Is there a danger of us losing the Christian faith in Ireland today? The curtain is coming down on traditional Irish Catholicism. The artist John Butler Yeats records a priest telling him, in the early years of the 20th Century, that when he – the priest – returned from a holiday in America, a parishioner said to him she was glad to see him back because ‘while you were away there was a colour of loneliness in the air’. There is a deep colour of loneliness about Irish Catholicism today. Vocations to the priesthood and religious life have plummeted. Many religious properties have been put up for sale. The Children’s’ Christmas Mass in a Dublin parish, last year, was an all ticket affair but the weekend reality is different. Attendance has declined, often stealthily, sometimes as rapidly as snow under a midday sun.
So what of the future then. I have no panacea for our predicament. I once heard a fable about the futility of theoretical blueprints. A hippo fell in love with a butterfly. He asked advice of the wise old owl. “You must become a butterfly,” the owl told the hippo, “and do it right now.” The hippo was delighted. He plunged back into the jungle only to return shortly. “How do I become a butterfly?” he asked the owl. The bird of great wisdom responded: “That’s up to you. I only set policy. I don’t implement.”
I have no panacea but may I suggest on thing? Giving into fatalism is the final frontier of despair. I believe we can discern today whispers of alienation from our head-long pursuit of wealth, that point to the human need for God. I feel we have begun to experience what Vaclav Havel, philosopher and politician, once described:
“Much has been written about the hopeless, desolate atmosphere of Sunday in large cities, and there are many evocative cabaret songs about it. Essentially, it is what sociologists call the problem of leisure time, modern man has lost touch with the original mythical significance and substance of festive occasions, and all that remains is emptiness. Perhaps my Sunday depression is merely an extreme form or a distorted echo of a common problem of civilisation called Sunday. I personally see this mood as one of the typical fissures through which, nothingness, that modern face of the devil, seeps into people’s lives.”
There are quiet, yet insistent voices in Ireland also who are evoking and analysing our present condition. Many of those voices are in the world of literature, art and music. One of them, Dennis O’Driscoll has written a poem, ‘Missing God’, from which I quote some stanzas:
“Yet though we rebelled against Him
like adolescents, uplifted to see
an oppressive father banished-
a bearded hermit-to the desert,
we confess to missing Him at times.
Miss Him during the civil wedding
when at the blossomy altar
of the registrar’s desk, we wait in vain
to be fed a line containing words
like everlasting and divine.
Miss Him when a choked voice at
the crematorium recites the poem
about fearing no more the heat of the sun.
Miss Him when we stumble on the breast lump
for the first time and an involuntary prayer
escapes our lips, when a shadow crosses
our bodies on an x-ray screen, when we receive
a transfusion of pouring blood
sacrificed anonymously to save life.”
I believe that theses voices will have a crucial role in the evolution of a spirituality that can inspire, celebrate and challenge Irish society.
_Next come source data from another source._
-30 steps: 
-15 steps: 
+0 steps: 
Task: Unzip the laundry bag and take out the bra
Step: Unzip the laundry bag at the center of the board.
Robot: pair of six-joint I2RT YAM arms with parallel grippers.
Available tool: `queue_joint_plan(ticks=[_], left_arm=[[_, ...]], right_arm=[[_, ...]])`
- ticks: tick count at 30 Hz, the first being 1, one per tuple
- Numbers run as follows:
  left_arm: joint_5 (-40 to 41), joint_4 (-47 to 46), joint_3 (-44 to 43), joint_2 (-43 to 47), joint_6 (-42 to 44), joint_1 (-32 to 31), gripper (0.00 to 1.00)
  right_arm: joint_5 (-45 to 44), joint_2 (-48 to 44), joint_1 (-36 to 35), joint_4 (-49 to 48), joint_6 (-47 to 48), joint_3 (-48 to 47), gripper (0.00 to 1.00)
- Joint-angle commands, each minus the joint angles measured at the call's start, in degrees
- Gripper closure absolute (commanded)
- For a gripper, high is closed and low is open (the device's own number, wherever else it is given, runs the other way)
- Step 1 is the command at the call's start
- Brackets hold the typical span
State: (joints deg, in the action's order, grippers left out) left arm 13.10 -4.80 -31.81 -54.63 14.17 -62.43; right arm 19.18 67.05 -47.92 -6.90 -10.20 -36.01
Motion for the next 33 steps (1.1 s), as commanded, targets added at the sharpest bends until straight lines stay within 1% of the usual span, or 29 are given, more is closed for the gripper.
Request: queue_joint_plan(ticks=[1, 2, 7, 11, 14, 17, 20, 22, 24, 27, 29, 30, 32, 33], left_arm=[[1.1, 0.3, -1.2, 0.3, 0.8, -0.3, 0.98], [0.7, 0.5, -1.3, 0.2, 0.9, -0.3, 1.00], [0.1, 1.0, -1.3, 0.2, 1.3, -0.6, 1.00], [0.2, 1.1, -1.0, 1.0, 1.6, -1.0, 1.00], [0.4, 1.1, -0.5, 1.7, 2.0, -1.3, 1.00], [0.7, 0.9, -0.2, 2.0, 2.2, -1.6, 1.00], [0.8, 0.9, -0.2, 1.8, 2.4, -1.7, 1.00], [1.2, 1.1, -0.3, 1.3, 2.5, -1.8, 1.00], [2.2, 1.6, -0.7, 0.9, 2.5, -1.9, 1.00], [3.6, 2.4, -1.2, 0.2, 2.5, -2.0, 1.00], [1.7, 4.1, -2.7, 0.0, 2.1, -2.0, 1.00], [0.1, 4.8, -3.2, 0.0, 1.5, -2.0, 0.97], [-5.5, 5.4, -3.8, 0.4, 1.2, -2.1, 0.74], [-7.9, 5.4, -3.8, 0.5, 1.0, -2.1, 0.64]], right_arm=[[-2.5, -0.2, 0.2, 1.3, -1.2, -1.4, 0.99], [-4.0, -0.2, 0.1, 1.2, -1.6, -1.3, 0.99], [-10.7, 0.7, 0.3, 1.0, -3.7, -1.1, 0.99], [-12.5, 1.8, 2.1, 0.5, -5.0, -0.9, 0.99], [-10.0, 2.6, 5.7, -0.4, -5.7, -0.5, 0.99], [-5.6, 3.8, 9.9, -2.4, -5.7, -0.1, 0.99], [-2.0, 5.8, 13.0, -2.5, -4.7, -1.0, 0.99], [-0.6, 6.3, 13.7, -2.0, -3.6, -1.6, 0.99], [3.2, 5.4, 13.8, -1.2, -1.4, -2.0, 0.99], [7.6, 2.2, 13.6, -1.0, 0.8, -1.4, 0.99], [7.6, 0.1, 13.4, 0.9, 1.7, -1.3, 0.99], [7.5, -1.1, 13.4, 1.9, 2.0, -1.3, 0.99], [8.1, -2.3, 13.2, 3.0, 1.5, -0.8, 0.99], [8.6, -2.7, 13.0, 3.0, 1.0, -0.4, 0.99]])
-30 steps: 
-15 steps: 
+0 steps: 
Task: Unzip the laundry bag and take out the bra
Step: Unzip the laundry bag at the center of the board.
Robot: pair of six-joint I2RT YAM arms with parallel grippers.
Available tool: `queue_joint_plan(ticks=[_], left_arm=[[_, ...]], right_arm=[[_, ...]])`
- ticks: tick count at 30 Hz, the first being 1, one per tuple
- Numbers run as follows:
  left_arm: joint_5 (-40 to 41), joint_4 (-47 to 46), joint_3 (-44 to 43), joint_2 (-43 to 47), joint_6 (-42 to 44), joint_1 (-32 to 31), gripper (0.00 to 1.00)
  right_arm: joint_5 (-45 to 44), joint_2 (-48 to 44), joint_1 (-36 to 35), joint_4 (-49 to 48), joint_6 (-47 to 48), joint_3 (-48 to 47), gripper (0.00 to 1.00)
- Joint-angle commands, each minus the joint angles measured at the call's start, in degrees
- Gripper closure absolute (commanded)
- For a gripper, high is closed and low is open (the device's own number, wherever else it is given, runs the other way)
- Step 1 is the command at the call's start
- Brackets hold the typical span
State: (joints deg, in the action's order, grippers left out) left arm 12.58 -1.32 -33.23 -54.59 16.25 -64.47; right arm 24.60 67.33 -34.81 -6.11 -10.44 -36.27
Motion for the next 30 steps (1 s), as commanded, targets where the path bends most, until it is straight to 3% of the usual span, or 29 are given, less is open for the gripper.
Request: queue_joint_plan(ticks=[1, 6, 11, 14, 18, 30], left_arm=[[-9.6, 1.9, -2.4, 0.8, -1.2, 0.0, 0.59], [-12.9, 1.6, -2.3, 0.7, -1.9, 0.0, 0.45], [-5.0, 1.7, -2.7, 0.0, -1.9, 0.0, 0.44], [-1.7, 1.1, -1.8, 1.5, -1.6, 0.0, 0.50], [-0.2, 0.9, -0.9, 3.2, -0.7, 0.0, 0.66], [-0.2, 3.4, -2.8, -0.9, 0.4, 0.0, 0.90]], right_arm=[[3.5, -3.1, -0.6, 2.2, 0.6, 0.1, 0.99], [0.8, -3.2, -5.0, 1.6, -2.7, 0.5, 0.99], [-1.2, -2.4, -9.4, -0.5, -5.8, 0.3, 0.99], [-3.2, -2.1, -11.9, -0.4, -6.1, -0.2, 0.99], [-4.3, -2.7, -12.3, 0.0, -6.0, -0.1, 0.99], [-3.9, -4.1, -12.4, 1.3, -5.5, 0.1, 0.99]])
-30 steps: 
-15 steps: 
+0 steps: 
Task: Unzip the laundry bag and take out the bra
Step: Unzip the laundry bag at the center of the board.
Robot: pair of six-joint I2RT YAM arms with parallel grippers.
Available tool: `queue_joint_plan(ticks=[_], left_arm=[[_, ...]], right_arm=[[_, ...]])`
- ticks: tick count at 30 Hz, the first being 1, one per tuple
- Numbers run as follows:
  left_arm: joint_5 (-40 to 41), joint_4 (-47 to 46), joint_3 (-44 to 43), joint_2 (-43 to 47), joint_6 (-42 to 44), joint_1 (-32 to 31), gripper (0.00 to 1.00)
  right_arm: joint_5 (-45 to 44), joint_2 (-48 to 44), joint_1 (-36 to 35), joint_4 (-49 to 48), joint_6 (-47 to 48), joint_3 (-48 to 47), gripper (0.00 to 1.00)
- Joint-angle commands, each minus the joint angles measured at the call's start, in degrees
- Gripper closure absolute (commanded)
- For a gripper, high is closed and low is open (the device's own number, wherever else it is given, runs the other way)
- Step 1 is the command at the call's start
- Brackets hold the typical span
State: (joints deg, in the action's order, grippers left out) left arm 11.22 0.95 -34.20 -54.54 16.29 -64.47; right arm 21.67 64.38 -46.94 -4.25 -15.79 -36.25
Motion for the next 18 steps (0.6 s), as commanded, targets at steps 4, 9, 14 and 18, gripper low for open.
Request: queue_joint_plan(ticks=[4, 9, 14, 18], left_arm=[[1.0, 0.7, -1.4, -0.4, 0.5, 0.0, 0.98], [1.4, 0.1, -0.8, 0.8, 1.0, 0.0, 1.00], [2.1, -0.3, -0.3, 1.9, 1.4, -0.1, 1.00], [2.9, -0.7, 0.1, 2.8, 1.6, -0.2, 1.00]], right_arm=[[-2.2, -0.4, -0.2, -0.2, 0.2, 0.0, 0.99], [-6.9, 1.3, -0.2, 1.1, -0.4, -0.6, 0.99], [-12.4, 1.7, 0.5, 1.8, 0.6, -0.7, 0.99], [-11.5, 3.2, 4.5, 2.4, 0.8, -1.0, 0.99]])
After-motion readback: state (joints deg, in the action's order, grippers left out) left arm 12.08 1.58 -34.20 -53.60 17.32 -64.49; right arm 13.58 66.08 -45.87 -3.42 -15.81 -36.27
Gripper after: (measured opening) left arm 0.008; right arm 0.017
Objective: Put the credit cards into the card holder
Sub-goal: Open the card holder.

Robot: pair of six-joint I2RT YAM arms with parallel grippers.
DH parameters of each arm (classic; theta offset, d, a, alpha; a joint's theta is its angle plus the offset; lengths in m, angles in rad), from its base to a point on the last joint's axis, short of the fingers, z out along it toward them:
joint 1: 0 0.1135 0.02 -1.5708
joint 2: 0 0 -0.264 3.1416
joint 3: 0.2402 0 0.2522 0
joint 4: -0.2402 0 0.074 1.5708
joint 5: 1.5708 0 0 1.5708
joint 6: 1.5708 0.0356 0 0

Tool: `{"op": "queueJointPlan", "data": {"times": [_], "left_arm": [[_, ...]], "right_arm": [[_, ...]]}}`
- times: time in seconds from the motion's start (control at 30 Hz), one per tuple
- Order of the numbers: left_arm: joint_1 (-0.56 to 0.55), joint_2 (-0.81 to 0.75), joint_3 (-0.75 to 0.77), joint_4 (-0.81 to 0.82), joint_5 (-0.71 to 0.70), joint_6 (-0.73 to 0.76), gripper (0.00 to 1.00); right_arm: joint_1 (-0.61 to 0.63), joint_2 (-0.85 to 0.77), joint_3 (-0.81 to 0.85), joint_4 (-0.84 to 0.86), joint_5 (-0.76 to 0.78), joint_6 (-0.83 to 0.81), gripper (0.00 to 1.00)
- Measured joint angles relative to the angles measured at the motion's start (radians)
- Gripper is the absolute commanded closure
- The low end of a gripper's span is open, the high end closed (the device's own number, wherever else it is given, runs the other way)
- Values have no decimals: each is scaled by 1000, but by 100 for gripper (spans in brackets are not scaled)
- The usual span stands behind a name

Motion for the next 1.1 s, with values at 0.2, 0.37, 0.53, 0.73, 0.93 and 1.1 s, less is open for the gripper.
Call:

I like to believe that the Catholic Church in Ireland can be part of this creative discourse. In a prophetic essay, written in 1947, Seán Ó Faolaín asserted that ‘the priest and the writer ought to be fighting side by side if for nothing else than the rebuttal of the vulgarity that is pouring daily into the vacuum left in the popular mind by the dying out of the old traditional life’.